WHAT YOU HAVE TO DO:
Go through the material under this sentence. Return every line holding "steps".

DATA:
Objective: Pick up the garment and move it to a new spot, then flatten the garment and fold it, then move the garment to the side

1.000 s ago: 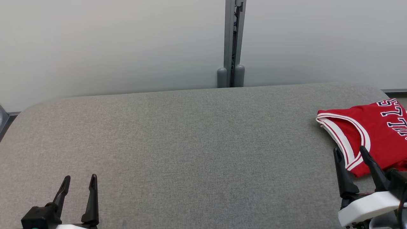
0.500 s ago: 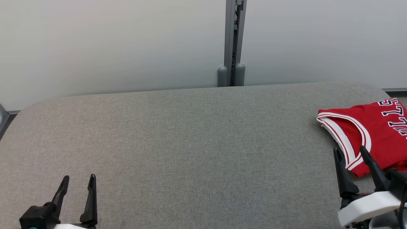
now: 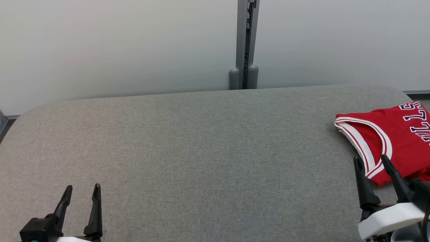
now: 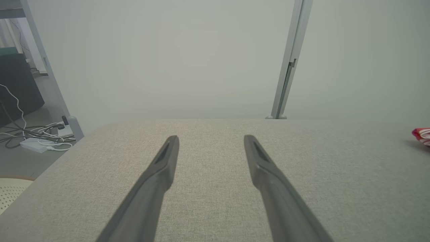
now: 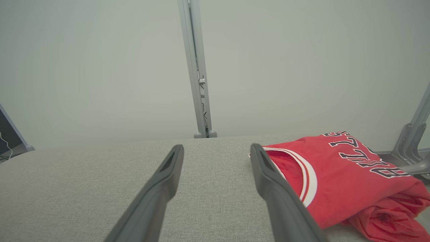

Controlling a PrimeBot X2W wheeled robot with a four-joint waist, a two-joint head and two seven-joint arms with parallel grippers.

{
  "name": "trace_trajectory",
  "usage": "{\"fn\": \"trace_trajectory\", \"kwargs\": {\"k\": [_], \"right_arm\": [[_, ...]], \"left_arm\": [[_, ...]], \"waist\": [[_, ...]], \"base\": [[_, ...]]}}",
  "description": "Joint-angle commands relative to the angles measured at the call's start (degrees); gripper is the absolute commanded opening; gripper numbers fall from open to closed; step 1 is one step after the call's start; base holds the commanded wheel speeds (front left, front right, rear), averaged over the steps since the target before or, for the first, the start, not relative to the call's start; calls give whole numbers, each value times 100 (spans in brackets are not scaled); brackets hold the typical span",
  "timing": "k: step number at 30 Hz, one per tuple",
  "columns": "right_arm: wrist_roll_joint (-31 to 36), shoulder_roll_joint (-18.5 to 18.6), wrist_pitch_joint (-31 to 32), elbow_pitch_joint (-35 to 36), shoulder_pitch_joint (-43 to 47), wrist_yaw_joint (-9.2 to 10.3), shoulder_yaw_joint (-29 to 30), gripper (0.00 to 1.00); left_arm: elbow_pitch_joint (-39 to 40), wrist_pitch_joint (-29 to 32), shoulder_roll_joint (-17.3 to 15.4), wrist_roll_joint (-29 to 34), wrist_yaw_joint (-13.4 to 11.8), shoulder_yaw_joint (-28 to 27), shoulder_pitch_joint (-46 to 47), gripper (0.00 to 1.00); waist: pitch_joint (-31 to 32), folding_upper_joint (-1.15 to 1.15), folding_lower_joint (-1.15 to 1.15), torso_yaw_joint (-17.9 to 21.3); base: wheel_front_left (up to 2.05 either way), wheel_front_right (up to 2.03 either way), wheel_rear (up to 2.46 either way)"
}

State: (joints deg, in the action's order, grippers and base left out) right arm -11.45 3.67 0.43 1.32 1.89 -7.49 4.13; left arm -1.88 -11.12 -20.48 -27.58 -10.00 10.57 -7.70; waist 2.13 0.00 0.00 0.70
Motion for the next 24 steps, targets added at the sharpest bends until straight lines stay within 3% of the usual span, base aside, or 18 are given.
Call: {"fn": "trace_trajectory", "kwargs": {"k": [1, 4, 5, 8, 24], "right_arm": [[-18, 5, -6, 37, 72, -1, 31, 100], [-32, 3, -7, 42, 76, -1, 37, 100], [-9, -3, 0, 1, 14, 0, 31, 0], [-29, -44, 15, -140, 74, 0, 37, 0], [-1520, -32, 730, -667, -394, 0, 701, 0]], "left_arm": [[-7, -18, -22, 0, -19, 4, 79, 100], [-15, -31, -34, 9, -28, 11, 85, 100], [-9, -6, -9, -3, -14, 5, 2, 0], [-127, 1, 103, -36, -11, 53, -50, 0], [-364, -84, 445, -1447, 350, 119, 314, 0]], "waist": [[4, 0, 0, -1], [5, 0, 0, -2], [5, 0, 0, -1], [3, 0, 0, -1], [-29, 0, 0, -10]], "base": [[0, 0, 0], [0, 0, 0], [0, 0, 0], [0, 0, 0], [0, 0, 0]]}}
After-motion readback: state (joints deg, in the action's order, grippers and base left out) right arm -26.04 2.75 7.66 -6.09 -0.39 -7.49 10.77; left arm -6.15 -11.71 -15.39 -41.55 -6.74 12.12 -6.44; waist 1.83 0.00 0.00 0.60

RESPONSE:
  "description": "Joint-angle commands relative to the angles measured at the call's start (degrees); gripper is the absolute commanded opening; gripper numbers fall from open to closed; step 1 is one step after the call's start; base holds the commanded wheel speeds (front left, front right, rear), averaged over the steps since the target before or, for the first, the start, not relative to the call's start; calls give whole numbers, each value times 100 (spans in brackets are not scaled); brackets hold the typical span",
Motion for the next 24 steps, targets added at the sharpest bends until straight lines stay within 3% of the usual span, base aside, or 18 are given.

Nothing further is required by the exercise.